Martin's dentist this time around, Frank Sangster, is no sadist; rather, he's a decent guy stuck in a rut, albeit a successful one. His thriving practice and his beautiful, meticulous fiancée Jean, who's sort of a high-strung Dental Assistant Barbie (Laura Dern, in a performance of perfect hysterical pitch, especially at the end), just don't fulfill him. Enter sexily (in theory) messed-up Susan (Helena Bonham Carter, doing an excellent American accent but otherwise unimpressive), who seduces him, cons him for a prescription of Demerol, steals his supply of narcotics, and inadvertently sics her murderous, incestuous brother (Scott Caan in yet another no-neck thug role) on him. Nevertheless, he finds her irresistible enough to risk losing his license, his fiancée, and his life.
I can't put my finger on why the movie just didn't grip me. Partly it was the lack of chemistry between Martin and Bonham Carter; for the film to work, you have to believe their fierce attraction, and I didn't. The movie also unsuccessfully intersperses the action with moving x-rays (including people eating and drinking, so you see the liquid making its way down the esophagus), which are kind of cool to watch, but aren't effective symbolism, so they end up being distracting. And, frankly, the plot is just not that interesting -- we're meant to believe that Martin gets swept up in an unfortunate sequence of events that inexorably land him in trouble (the traditional movie theme of an innocent who makes one mistake and pays disproportionately for it), but he has the chance to get out of it at so many turns that you wonder why he blindly follows the path that's guaranteed to make his life difficult.
One of the more successful aspects of the movie is its reference to classic cinema. Martin's deadpan voice-over is positively Chandlerian, and the double-crosses criss-crossing the film are classic noir material (though if you really want a modern tribute to film noir, go see The Man Who Wasn't There). Martin's character is obsessed with Mr. Hulot's Holiday, showing it to his patients to calm them before root canals and dreaming of living in the film (Novocaine even ends with fin). You could also enjoy yourself spotting more modern movie connections that probably weren't intentional: Bonham Carter looks much as she did in Fight Club, the vaguely threatening yet outwardly genial policewoman echoes Whoopi Goldberg in The Player, Kevin Bacon proves as much a thorn in Martin's side as he did in his cameo in Planes, Trains, and Automobiles (Bacon has a funny, unbilled cameo. I am telling you this now so that you don't do what 75% of the audience with whom I saw the movie did when he appears, namely, turn to whoever is sitting next to you and say, "That's Kevin Bacon!").
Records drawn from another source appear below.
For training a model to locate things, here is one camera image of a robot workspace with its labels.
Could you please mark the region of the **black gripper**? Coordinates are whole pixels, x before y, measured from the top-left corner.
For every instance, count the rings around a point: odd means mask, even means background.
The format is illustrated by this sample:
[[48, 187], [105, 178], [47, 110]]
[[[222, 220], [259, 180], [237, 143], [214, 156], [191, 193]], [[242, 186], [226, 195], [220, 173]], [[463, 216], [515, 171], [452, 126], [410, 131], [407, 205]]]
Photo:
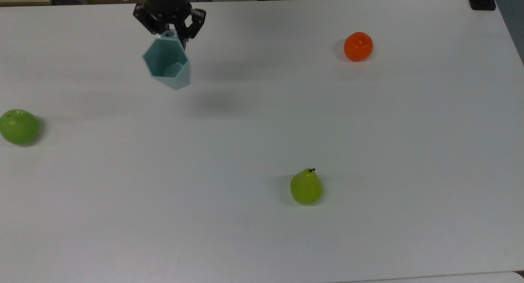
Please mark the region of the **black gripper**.
[[145, 4], [135, 5], [133, 16], [151, 34], [159, 35], [169, 29], [165, 20], [176, 18], [176, 34], [186, 49], [187, 42], [203, 27], [206, 11], [192, 8], [189, 0], [145, 0]]

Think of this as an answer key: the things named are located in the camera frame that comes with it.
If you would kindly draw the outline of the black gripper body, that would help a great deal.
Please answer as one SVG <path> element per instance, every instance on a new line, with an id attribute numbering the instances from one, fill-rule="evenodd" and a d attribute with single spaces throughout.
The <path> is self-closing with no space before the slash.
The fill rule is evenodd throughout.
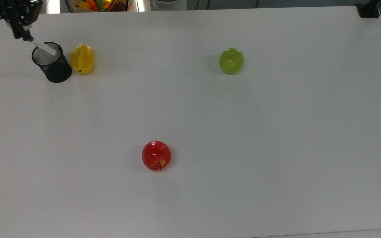
<path id="1" fill-rule="evenodd" d="M 0 0 L 0 20 L 29 26 L 38 19 L 43 3 L 42 0 Z"/>

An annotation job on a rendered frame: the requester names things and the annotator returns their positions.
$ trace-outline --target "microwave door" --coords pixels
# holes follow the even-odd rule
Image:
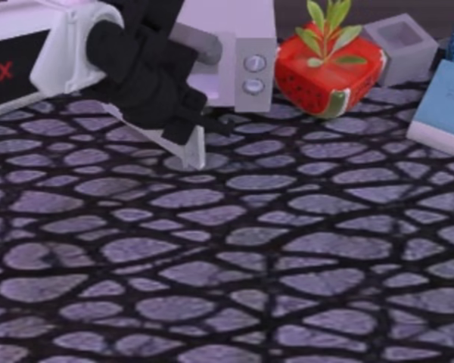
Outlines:
[[[204,93],[208,107],[235,105],[236,37],[234,33],[216,33],[222,43],[222,57],[217,64],[195,63],[188,84]]]

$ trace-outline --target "microwave knob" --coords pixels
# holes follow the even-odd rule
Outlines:
[[[244,91],[249,95],[258,95],[264,90],[264,82],[260,79],[248,79],[244,82]]]
[[[266,68],[267,61],[262,55],[251,55],[250,57],[245,58],[244,68],[249,72],[255,73],[260,72]]]

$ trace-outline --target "watermelon box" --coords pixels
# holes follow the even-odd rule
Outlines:
[[[351,0],[328,0],[326,14],[313,0],[307,8],[312,21],[279,46],[275,81],[301,110],[331,119],[368,93],[387,57],[378,45],[359,37],[361,26],[341,27]]]

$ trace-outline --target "light blue book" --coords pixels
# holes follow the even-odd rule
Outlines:
[[[453,62],[440,62],[410,123],[407,138],[454,155]]]

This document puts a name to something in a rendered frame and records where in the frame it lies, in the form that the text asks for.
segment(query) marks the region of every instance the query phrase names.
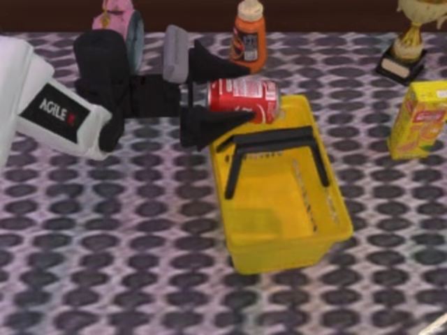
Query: bottle
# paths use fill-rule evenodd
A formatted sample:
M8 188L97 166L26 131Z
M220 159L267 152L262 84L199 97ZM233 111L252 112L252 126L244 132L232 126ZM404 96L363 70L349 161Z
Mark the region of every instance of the bottle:
M237 7L230 60L257 73L267 60L264 7L258 0L244 0Z

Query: red can
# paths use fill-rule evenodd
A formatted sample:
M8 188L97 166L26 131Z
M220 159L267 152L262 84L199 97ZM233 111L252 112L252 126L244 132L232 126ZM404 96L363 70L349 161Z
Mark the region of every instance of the red can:
M212 112L255 112L252 122L271 124L281 109L281 92L270 80L219 79L208 83L207 107Z

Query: trophy base
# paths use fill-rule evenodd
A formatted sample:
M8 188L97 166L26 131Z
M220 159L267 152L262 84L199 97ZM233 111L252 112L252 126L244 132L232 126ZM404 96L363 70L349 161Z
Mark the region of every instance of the trophy base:
M413 82L424 69L424 58L427 50L423 50L419 59L412 62L405 62L396 59L391 52L390 46L376 67L376 72L384 77L390 78L401 85L408 86Z

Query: brown wooden edge
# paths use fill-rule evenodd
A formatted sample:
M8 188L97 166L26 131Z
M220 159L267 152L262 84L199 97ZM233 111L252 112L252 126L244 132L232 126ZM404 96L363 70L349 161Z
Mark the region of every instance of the brown wooden edge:
M88 30L101 0L0 0L7 32ZM135 0L147 32L176 24L188 31L230 31L239 0ZM269 31L402 31L408 21L397 0L263 0ZM435 31L433 24L423 30Z

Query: pink toy
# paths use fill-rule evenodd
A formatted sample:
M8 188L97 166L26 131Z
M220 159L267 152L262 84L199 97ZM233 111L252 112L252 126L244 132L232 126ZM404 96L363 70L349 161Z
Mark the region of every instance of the pink toy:
M145 29L140 12L132 0L103 0L103 13L93 20L93 29L111 29L123 36L127 45L129 65L138 72L145 43Z

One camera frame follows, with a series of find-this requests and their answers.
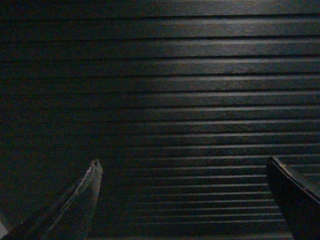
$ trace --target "ridged surface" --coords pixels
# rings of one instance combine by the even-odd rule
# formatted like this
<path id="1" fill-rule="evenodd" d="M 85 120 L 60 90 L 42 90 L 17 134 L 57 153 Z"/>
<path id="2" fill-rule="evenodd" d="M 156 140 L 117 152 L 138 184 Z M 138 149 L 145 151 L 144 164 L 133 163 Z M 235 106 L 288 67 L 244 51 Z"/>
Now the ridged surface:
<path id="1" fill-rule="evenodd" d="M 94 237 L 287 232 L 267 158 L 320 182 L 317 0 L 0 11 L 0 206 L 14 223 L 92 158 Z"/>

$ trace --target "slatted surface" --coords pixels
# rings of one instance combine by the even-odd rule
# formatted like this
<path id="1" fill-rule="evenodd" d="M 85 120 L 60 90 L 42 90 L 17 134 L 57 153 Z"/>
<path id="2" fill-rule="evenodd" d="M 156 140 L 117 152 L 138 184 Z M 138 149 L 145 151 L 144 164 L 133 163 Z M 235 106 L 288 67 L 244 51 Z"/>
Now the slatted surface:
<path id="1" fill-rule="evenodd" d="M 319 13 L 317 0 L 3 4 L 3 212 L 17 224 L 100 158 L 95 237 L 287 232 L 265 164 L 320 182 Z"/>

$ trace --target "dark wooden surface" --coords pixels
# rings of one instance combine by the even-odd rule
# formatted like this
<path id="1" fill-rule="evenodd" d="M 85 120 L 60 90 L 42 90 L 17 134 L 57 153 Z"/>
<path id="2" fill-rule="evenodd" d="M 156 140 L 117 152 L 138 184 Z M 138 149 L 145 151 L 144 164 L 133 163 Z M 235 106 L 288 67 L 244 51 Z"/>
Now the dark wooden surface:
<path id="1" fill-rule="evenodd" d="M 288 231 L 265 164 L 320 179 L 317 0 L 1 4 L 12 223 L 99 158 L 95 237 Z"/>

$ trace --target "dark panel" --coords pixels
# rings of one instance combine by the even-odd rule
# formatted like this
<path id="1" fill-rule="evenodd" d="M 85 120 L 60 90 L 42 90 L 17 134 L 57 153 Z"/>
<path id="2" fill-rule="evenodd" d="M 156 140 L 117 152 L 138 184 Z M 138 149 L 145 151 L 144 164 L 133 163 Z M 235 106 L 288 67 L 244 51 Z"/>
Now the dark panel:
<path id="1" fill-rule="evenodd" d="M 184 201 L 184 202 L 154 202 L 154 204 L 139 204 L 134 210 L 160 210 L 175 208 L 246 208 L 246 207 L 274 207 L 276 204 L 271 199 L 247 199 L 225 201 Z"/>
<path id="2" fill-rule="evenodd" d="M 305 173 L 305 176 L 309 177 L 312 181 L 320 184 L 320 173 Z"/>
<path id="3" fill-rule="evenodd" d="M 230 194 L 221 193 L 190 193 L 177 195 L 134 195 L 128 198 L 129 205 L 139 205 L 144 203 L 153 204 L 155 202 L 192 202 L 192 201 L 230 201 L 230 200 L 260 200 L 272 199 L 272 194 L 268 192 L 234 192 Z"/>
<path id="4" fill-rule="evenodd" d="M 302 154 L 275 154 L 269 152 L 265 155 L 247 155 L 238 156 L 181 156 L 181 157 L 113 157 L 108 158 L 115 167 L 130 168 L 137 166 L 141 168 L 154 167 L 198 167 L 198 166 L 243 166 L 243 165 L 265 165 L 270 155 L 276 155 L 283 159 L 287 164 L 318 164 L 320 154 L 302 153 Z"/>
<path id="5" fill-rule="evenodd" d="M 261 175 L 266 174 L 264 166 L 241 167 L 162 167 L 162 168 L 114 168 L 113 174 L 126 178 L 153 178 L 165 177 L 192 177 L 192 176 L 210 176 L 210 175 Z"/>
<path id="6" fill-rule="evenodd" d="M 318 38 L 5 43 L 1 61 L 320 54 Z"/>
<path id="7" fill-rule="evenodd" d="M 301 174 L 315 174 L 319 175 L 320 173 L 320 164 L 295 164 L 290 165 L 294 170 L 298 171 Z"/>
<path id="8" fill-rule="evenodd" d="M 4 110 L 149 108 L 243 105 L 316 105 L 320 91 L 153 93 L 153 94 L 77 94 L 4 98 Z"/>
<path id="9" fill-rule="evenodd" d="M 209 176 L 198 176 L 198 177 L 168 177 L 168 178 L 124 178 L 121 179 L 121 184 L 125 184 L 130 188 L 138 187 L 138 186 L 172 186 L 172 185 L 184 185 L 186 183 L 190 185 L 212 185 L 212 184 L 262 184 L 266 182 L 266 175 L 209 175 Z M 107 186 L 114 184 L 114 182 L 108 182 Z M 227 200 L 229 196 L 222 196 L 219 198 L 219 201 Z M 264 197 L 264 199 L 272 199 L 272 196 Z M 169 197 L 165 197 L 162 201 L 169 201 Z"/>
<path id="10" fill-rule="evenodd" d="M 121 2 L 65 1 L 48 4 L 10 4 L 1 8 L 0 20 L 57 20 L 136 18 L 163 16 L 220 16 L 317 14 L 317 0 L 144 0 Z"/>
<path id="11" fill-rule="evenodd" d="M 168 224 L 168 223 L 188 223 L 188 222 L 220 222 L 220 221 L 250 221 L 250 220 L 271 220 L 281 219 L 281 213 L 252 213 L 252 214 L 237 214 L 237 215 L 182 215 L 182 216 L 153 216 L 153 217 L 124 217 L 123 220 L 129 221 L 130 224 Z"/>
<path id="12" fill-rule="evenodd" d="M 14 62 L 0 67 L 3 78 L 319 73 L 320 58 L 81 60 Z"/>
<path id="13" fill-rule="evenodd" d="M 191 145 L 235 145 L 235 144 L 309 144 L 318 143 L 320 132 L 292 133 L 226 133 L 186 135 L 29 135 L 10 137 L 3 142 L 11 148 L 61 148 L 77 147 L 79 143 L 95 146 L 191 146 Z"/>
<path id="14" fill-rule="evenodd" d="M 32 149 L 24 148 L 10 149 L 2 155 L 4 158 L 16 159 L 42 158 L 42 159 L 63 159 L 65 155 L 82 156 L 90 153 L 94 156 L 105 158 L 123 157 L 183 157 L 183 156 L 238 156 L 238 155 L 282 155 L 286 154 L 319 154 L 319 143 L 310 144 L 252 144 L 252 145 L 207 145 L 207 146 L 172 146 L 172 147 L 110 147 L 106 149 L 99 147 L 70 147 L 61 149 Z"/>
<path id="15" fill-rule="evenodd" d="M 159 225 L 132 225 L 124 236 L 185 236 L 183 231 L 190 233 L 190 236 L 209 236 L 218 234 L 244 234 L 244 233 L 266 233 L 272 229 L 274 232 L 286 232 L 287 227 L 284 220 L 253 220 L 244 222 L 224 222 L 208 224 L 209 222 L 189 223 L 189 224 L 159 224 Z M 93 231 L 96 236 L 103 236 L 109 233 L 110 225 L 105 225 L 102 229 Z"/>
<path id="16" fill-rule="evenodd" d="M 217 120 L 217 121 L 183 121 L 183 122 L 72 122 L 72 123 L 24 123 L 1 125 L 5 136 L 9 138 L 23 136 L 51 137 L 59 135 L 110 135 L 120 142 L 128 139 L 160 139 L 168 134 L 232 134 L 232 133 L 283 133 L 316 132 L 320 119 L 284 119 L 284 120 Z"/>
<path id="17" fill-rule="evenodd" d="M 226 155 L 278 155 L 318 154 L 319 143 L 313 144 L 252 144 L 206 145 L 170 147 L 124 147 L 114 149 L 110 156 L 117 157 L 170 157 L 170 156 L 226 156 Z"/>
<path id="18" fill-rule="evenodd" d="M 0 93 L 78 94 L 320 89 L 320 75 L 6 78 Z"/>
<path id="19" fill-rule="evenodd" d="M 235 207 L 235 208 L 189 208 L 189 209 L 145 209 L 121 211 L 124 217 L 149 217 L 149 216 L 197 216 L 197 215 L 236 215 L 236 214 L 277 214 L 277 206 Z"/>
<path id="20" fill-rule="evenodd" d="M 265 120 L 320 118 L 320 106 L 194 107 L 150 109 L 21 110 L 3 113 L 3 123 Z"/>
<path id="21" fill-rule="evenodd" d="M 201 193 L 235 193 L 270 191 L 266 183 L 245 184 L 209 184 L 209 185 L 176 185 L 176 186 L 140 186 L 135 187 L 136 194 L 201 194 Z"/>
<path id="22" fill-rule="evenodd" d="M 4 22 L 2 42 L 79 41 L 110 39 L 314 36 L 320 19 L 314 17 L 128 19 Z"/>

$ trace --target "horizontal slat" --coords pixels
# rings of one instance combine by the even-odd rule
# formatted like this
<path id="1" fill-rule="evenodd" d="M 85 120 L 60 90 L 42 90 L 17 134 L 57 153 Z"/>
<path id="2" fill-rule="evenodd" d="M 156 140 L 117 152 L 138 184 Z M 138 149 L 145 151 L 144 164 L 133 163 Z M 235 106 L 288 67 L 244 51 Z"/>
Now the horizontal slat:
<path id="1" fill-rule="evenodd" d="M 5 43 L 0 59 L 40 61 L 72 59 L 277 56 L 320 54 L 319 38 L 258 40 L 140 40 Z"/>
<path id="2" fill-rule="evenodd" d="M 32 149 L 11 148 L 2 154 L 4 158 L 14 154 L 15 158 L 63 158 L 64 154 L 88 154 L 95 156 L 104 156 L 105 158 L 123 158 L 123 157 L 192 157 L 192 156 L 238 156 L 238 155 L 282 155 L 286 154 L 319 154 L 319 143 L 310 144 L 244 144 L 244 145 L 206 145 L 206 146 L 172 146 L 172 147 L 115 147 L 97 146 L 97 147 L 64 147 L 59 150 L 50 150 L 45 148 Z"/>
<path id="3" fill-rule="evenodd" d="M 320 118 L 320 106 L 181 107 L 150 109 L 21 110 L 3 113 L 1 122 L 74 123 L 142 121 L 213 121 Z"/>
<path id="4" fill-rule="evenodd" d="M 320 58 L 73 60 L 6 62 L 0 67 L 3 78 L 320 73 Z"/>
<path id="5" fill-rule="evenodd" d="M 171 209 L 171 208 L 223 208 L 223 207 L 253 207 L 276 206 L 271 199 L 236 199 L 236 200 L 208 200 L 208 201 L 181 201 L 181 202 L 151 202 L 132 204 L 134 209 Z"/>
<path id="6" fill-rule="evenodd" d="M 209 175 L 261 175 L 266 174 L 265 166 L 235 166 L 235 167 L 162 167 L 162 168 L 115 168 L 116 175 L 123 177 L 178 177 L 178 176 L 209 176 Z"/>
<path id="7" fill-rule="evenodd" d="M 290 154 L 279 153 L 277 158 L 283 160 L 286 164 L 318 164 L 320 154 Z M 155 168 L 155 167 L 200 167 L 200 166 L 243 166 L 243 165 L 266 165 L 270 153 L 261 155 L 230 155 L 230 156 L 181 156 L 181 157 L 109 157 L 110 166 L 118 168 L 131 168 L 137 166 L 141 168 Z"/>
<path id="8" fill-rule="evenodd" d="M 319 174 L 320 175 L 320 158 L 317 164 L 291 166 L 291 167 L 302 174 Z"/>
<path id="9" fill-rule="evenodd" d="M 220 16 L 268 14 L 316 14 L 317 0 L 144 0 L 117 2 L 65 2 L 64 4 L 8 5 L 1 8 L 2 21 L 136 18 L 164 16 Z"/>
<path id="10" fill-rule="evenodd" d="M 161 217 L 123 217 L 130 224 L 155 224 L 155 223 L 176 223 L 176 222 L 201 222 L 201 221 L 247 221 L 247 220 L 271 220 L 283 219 L 281 213 L 252 213 L 235 215 L 185 215 L 185 216 L 161 216 Z"/>
<path id="11" fill-rule="evenodd" d="M 102 234 L 109 233 L 109 225 L 105 228 L 97 229 L 96 234 L 101 236 Z M 124 225 L 121 227 L 122 234 L 127 236 L 170 236 L 172 239 L 174 236 L 185 236 L 185 233 L 192 233 L 192 237 L 200 236 L 212 236 L 222 235 L 226 236 L 232 234 L 236 236 L 239 233 L 268 233 L 270 230 L 277 233 L 288 232 L 288 227 L 284 220 L 265 220 L 265 221 L 247 221 L 247 222 L 215 222 L 214 224 L 208 224 L 205 222 L 188 223 L 188 224 L 145 224 L 145 225 Z M 264 240 L 280 239 L 280 238 L 262 238 Z"/>
<path id="12" fill-rule="evenodd" d="M 176 185 L 176 186 L 141 186 L 135 187 L 136 194 L 187 194 L 187 193 L 231 193 L 269 191 L 267 183 L 260 184 L 212 184 L 212 185 Z"/>
<path id="13" fill-rule="evenodd" d="M 157 203 L 157 202 L 189 202 L 189 201 L 230 201 L 230 200 L 259 200 L 272 199 L 271 192 L 228 192 L 228 193 L 190 193 L 190 194 L 164 194 L 164 195 L 135 195 L 128 197 L 129 205 L 131 203 Z"/>
<path id="14" fill-rule="evenodd" d="M 320 119 L 288 119 L 288 120 L 230 120 L 230 121 L 184 121 L 184 122 L 73 122 L 73 123 L 26 123 L 10 124 L 4 126 L 4 135 L 8 138 L 29 135 L 49 135 L 51 138 L 58 135 L 111 135 L 113 139 L 119 138 L 119 143 L 132 138 L 152 139 L 166 138 L 166 134 L 232 134 L 232 133 L 283 133 L 283 132 L 312 132 L 318 131 Z"/>
<path id="15" fill-rule="evenodd" d="M 227 223 L 266 223 L 266 222 L 282 222 L 283 219 L 244 219 L 244 220 L 222 220 L 222 221 L 173 221 L 173 222 L 146 222 L 146 223 L 129 223 L 129 226 L 141 226 L 141 225 L 190 225 L 190 224 L 227 224 Z"/>
<path id="16" fill-rule="evenodd" d="M 317 17 L 245 19 L 139 19 L 48 22 L 6 22 L 0 41 L 78 41 L 144 38 L 244 36 L 313 36 L 320 34 Z"/>
<path id="17" fill-rule="evenodd" d="M 238 208 L 189 208 L 189 209 L 146 209 L 127 210 L 120 213 L 124 217 L 183 216 L 183 215 L 234 215 L 280 213 L 277 206 L 238 207 Z"/>
<path id="18" fill-rule="evenodd" d="M 319 74 L 2 79 L 3 95 L 320 89 Z"/>
<path id="19" fill-rule="evenodd" d="M 320 91 L 153 93 L 153 94 L 77 94 L 4 98 L 4 110 L 150 108 L 243 105 L 316 105 Z"/>
<path id="20" fill-rule="evenodd" d="M 208 175 L 208 176 L 186 176 L 167 178 L 124 178 L 118 177 L 121 184 L 130 187 L 142 186 L 172 186 L 172 185 L 212 185 L 212 184 L 262 184 L 266 182 L 266 176 L 257 175 Z M 107 185 L 114 185 L 115 181 L 110 179 Z"/>
<path id="21" fill-rule="evenodd" d="M 252 144 L 252 145 L 206 145 L 168 147 L 124 147 L 114 149 L 113 157 L 173 157 L 173 156 L 225 156 L 225 155 L 276 155 L 318 154 L 320 143 L 313 144 Z"/>
<path id="22" fill-rule="evenodd" d="M 294 240 L 291 233 L 289 232 L 277 232 L 267 234 L 247 234 L 243 235 L 214 235 L 211 237 L 200 236 L 192 237 L 192 240 Z M 90 240 L 136 240 L 137 237 L 124 237 L 124 238 L 89 238 Z M 139 240 L 147 240 L 149 238 L 140 237 Z M 190 237 L 153 237 L 153 240 L 190 240 Z"/>
<path id="23" fill-rule="evenodd" d="M 320 132 L 225 133 L 185 135 L 59 135 L 23 137 L 8 136 L 3 142 L 11 148 L 61 148 L 94 146 L 191 146 L 234 144 L 310 144 L 319 143 Z"/>
<path id="24" fill-rule="evenodd" d="M 308 178 L 310 178 L 311 180 L 313 180 L 316 183 L 320 184 L 320 172 L 317 173 L 305 173 L 305 176 L 307 176 Z"/>
The absurdist ending is the best part of the movie; if the entire film had sustained that kind of gleeful lunacy, it would have been a lot more fun. Granted, it gets uncomfortably gruesome and doesn't really make sense (with plentiful evidence available to clear himself, Martin instead takes a repulsively drastic course of action), but once the end sequence gets rolling, you get carried along with it. Still, it doesn't really make up for the numbness of the preceding hour or so. What this film needs is a little more nitrous oxide and a lot less novocaine.